Ce glissement rompt avec vingt ans de progression lente : la praticité progressait depuis 2006 (de 48% à 52% en 2025) mais n'avait jamais dépassé le critère « santé » jusqu'à cette édition.
« ce basculement ne traduit pas, selon lui, un désintérêt croissant pour la santé, mais plutôt une revalorisation de la praticité en tant que telle, à niveau constant sur le critère santé. »
La distribution et les industriels doivent désormais interpréter une demande où le goût reste dominant (cité par 88% des répondants), mais où le rapport temps/effort et la commodité pèsent davantage dans la décision d'achat.

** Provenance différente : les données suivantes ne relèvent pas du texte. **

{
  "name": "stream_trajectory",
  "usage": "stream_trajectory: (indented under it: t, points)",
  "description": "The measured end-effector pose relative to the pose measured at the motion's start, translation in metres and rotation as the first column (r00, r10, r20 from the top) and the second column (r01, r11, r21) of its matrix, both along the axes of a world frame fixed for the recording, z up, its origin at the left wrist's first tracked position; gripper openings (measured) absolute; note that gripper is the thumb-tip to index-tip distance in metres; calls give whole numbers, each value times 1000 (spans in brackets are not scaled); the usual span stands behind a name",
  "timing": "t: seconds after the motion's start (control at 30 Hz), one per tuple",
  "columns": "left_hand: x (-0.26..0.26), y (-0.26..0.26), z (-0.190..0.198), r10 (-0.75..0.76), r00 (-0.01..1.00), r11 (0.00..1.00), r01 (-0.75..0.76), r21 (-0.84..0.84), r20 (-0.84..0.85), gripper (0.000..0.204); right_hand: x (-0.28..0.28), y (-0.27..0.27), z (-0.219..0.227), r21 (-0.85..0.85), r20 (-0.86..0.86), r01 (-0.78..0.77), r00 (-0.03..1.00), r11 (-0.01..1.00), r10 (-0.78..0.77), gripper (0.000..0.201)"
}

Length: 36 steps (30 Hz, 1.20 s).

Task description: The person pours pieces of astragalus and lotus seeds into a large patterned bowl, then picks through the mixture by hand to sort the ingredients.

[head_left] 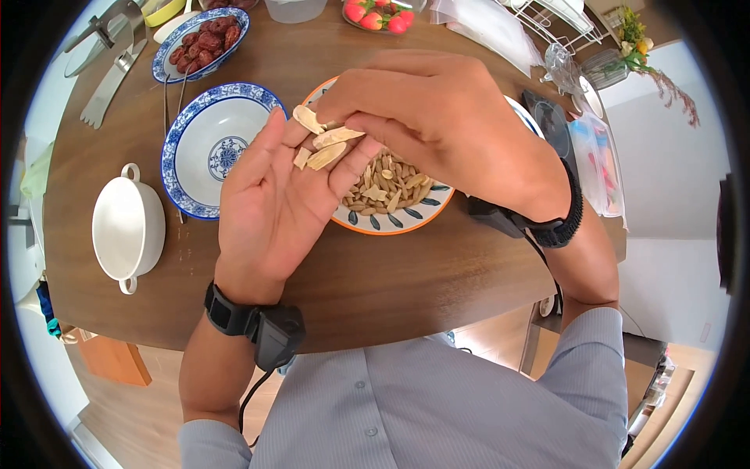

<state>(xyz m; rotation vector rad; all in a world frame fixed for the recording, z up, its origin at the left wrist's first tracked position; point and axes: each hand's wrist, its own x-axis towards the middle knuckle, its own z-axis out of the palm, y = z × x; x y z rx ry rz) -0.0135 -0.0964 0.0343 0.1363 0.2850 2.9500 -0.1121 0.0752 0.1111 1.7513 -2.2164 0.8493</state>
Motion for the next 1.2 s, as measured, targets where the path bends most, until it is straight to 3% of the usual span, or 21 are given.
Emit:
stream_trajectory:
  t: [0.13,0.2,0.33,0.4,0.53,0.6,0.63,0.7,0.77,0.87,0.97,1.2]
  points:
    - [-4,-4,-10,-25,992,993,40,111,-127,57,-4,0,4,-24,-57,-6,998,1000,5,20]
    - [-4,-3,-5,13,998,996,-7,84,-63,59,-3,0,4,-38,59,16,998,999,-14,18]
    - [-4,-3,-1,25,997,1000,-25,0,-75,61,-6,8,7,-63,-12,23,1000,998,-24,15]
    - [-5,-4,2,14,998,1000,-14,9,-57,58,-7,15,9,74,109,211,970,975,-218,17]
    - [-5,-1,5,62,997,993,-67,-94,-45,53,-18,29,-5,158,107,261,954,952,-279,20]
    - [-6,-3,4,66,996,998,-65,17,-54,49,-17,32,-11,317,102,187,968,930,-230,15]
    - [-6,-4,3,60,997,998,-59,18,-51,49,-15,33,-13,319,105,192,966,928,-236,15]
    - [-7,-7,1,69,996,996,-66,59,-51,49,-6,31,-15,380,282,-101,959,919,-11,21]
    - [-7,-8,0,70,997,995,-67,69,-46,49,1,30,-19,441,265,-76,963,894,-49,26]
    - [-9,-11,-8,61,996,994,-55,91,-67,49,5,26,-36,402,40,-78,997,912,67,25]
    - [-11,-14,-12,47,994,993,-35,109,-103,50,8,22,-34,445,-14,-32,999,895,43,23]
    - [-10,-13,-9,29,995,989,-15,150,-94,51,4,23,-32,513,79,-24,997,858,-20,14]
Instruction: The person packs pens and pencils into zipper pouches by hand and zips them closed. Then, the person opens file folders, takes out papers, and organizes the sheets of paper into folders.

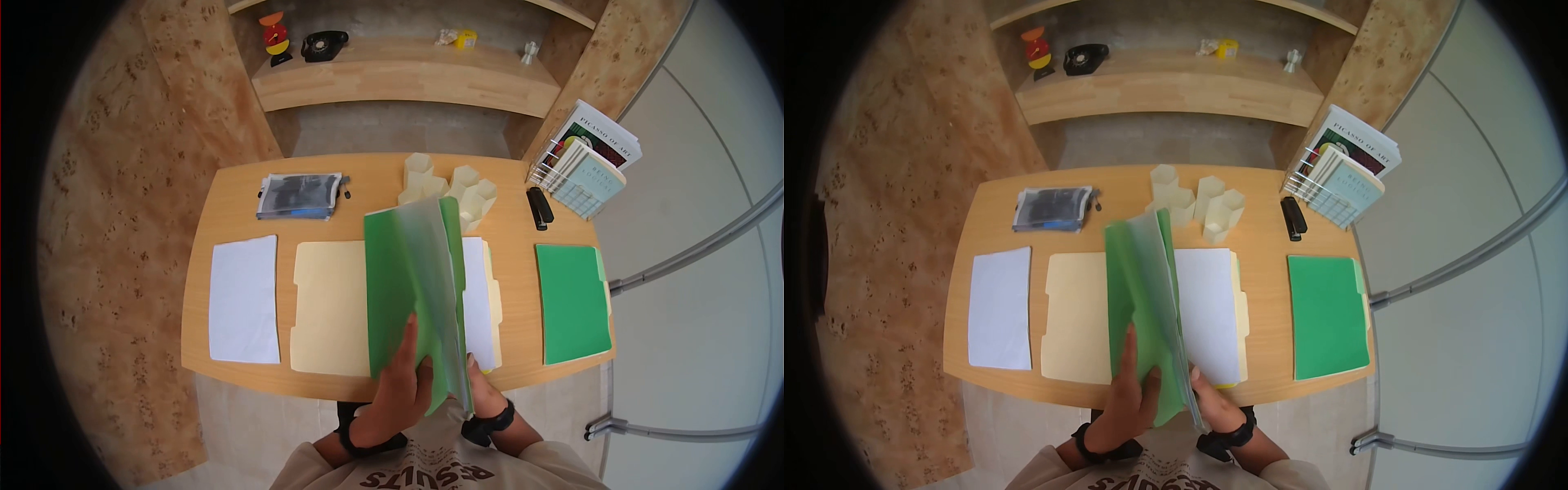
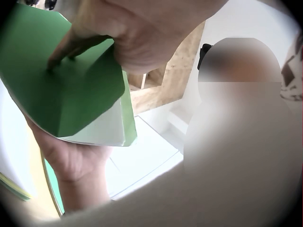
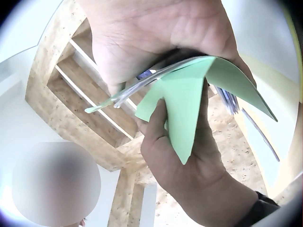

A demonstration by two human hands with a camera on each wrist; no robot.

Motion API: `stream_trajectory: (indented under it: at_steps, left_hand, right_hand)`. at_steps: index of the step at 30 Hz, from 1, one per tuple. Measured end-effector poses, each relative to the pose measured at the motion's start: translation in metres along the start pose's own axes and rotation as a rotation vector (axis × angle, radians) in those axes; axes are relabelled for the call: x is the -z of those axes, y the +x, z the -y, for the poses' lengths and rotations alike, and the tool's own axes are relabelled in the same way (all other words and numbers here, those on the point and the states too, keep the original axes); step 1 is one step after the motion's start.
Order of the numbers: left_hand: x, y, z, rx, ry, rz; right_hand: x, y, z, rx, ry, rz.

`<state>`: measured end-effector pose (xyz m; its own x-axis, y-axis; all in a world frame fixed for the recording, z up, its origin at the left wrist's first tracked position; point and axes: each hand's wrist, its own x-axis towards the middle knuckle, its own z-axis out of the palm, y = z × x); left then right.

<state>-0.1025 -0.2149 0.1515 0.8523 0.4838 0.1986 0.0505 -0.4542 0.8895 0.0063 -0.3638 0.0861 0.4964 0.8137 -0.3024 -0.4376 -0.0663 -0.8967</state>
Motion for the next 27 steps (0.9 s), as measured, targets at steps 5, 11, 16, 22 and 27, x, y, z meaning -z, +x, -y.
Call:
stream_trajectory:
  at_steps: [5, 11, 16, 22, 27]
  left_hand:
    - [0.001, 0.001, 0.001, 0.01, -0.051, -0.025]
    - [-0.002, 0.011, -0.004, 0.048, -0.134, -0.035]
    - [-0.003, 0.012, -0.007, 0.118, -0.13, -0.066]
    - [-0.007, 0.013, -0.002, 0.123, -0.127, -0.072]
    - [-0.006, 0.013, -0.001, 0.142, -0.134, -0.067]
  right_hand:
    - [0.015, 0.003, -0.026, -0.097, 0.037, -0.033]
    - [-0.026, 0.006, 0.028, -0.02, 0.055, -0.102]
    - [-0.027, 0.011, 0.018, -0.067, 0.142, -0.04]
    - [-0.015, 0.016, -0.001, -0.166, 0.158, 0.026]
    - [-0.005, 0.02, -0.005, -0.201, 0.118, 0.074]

Des conséquences concrètes pour le porte-monnaie des foyers
Pour un ménage, la montée de la praticité peut signifier davantage d'achats de produits transformés, prêts à consommer ou conditionnés pour aller plus vite. Ces options peuvent être soit plus chères au paquet, soit permettre de limiter le gaspillage et le temps passé à cuisiner. Le vrai impact sur le budget dépendra donc du positionnement prix des solutions pratiques proposées et de la manière dont elles remplacent — ou s'ajoutent à — les achats existants.
- Pour les distributeurs : adaptation de l'assortiment vers des formats rapides et portions individuelles.
- Pour les marques : mise en avant de l'aspect gain de temps dans les communications, sans négliger le goût.
- Pour les consommateurs : arbitrage entre coût par portion, temps économisé et qualité perçue.
Données clés
| Critère | 2025 | 2026 |
|---|---|---|
| Praticité | 52% | 61% |
| Santé | 57% (après 62%) | 56% |
| Goût | 84% | 88% |
| Prix | 71% | 78% |
| Durabilité environnementale | 27% | 30% |
La seconde étude, signée par l'institut Circana, complète ce diagnostic en évaluant les conséquences commerciales : la concurrence ne se jouera plus seulement sur le tarif, mais sur la pertinence perçue de l'offre — qualité gustative, praticité, empreinte environnementale et prix formant un cocktail décisionnel plus complexe.
Quelle traduction pour la France ?
Même si ces résultats concernent le marché nord-américain, la tendance à valoriser le temps et la simplification dans l'alimentation n'est pas étrangère aux évolutions européennes. Pour les ménages français, cela signifie qu'il faudra suivre l'évolution des prix relatifs entre produits « pratiques » et produits bruts, et mesurer l'effet sur le budget mensuel : une portion prête à l'emploi peut coûter plus cher à l'unité, mais faire gagner du temps et réduire les pertes pour d'autres foyers.
En somme, la bataille pour le pouvoir d'achat alimentaire s'élargit : le prix reste essentiel, mais l'offre doit désormais dégager une utilité temporelle claire pour convaincre des consommateurs qui cherchent avant tout à concilier goût, coût et commodité.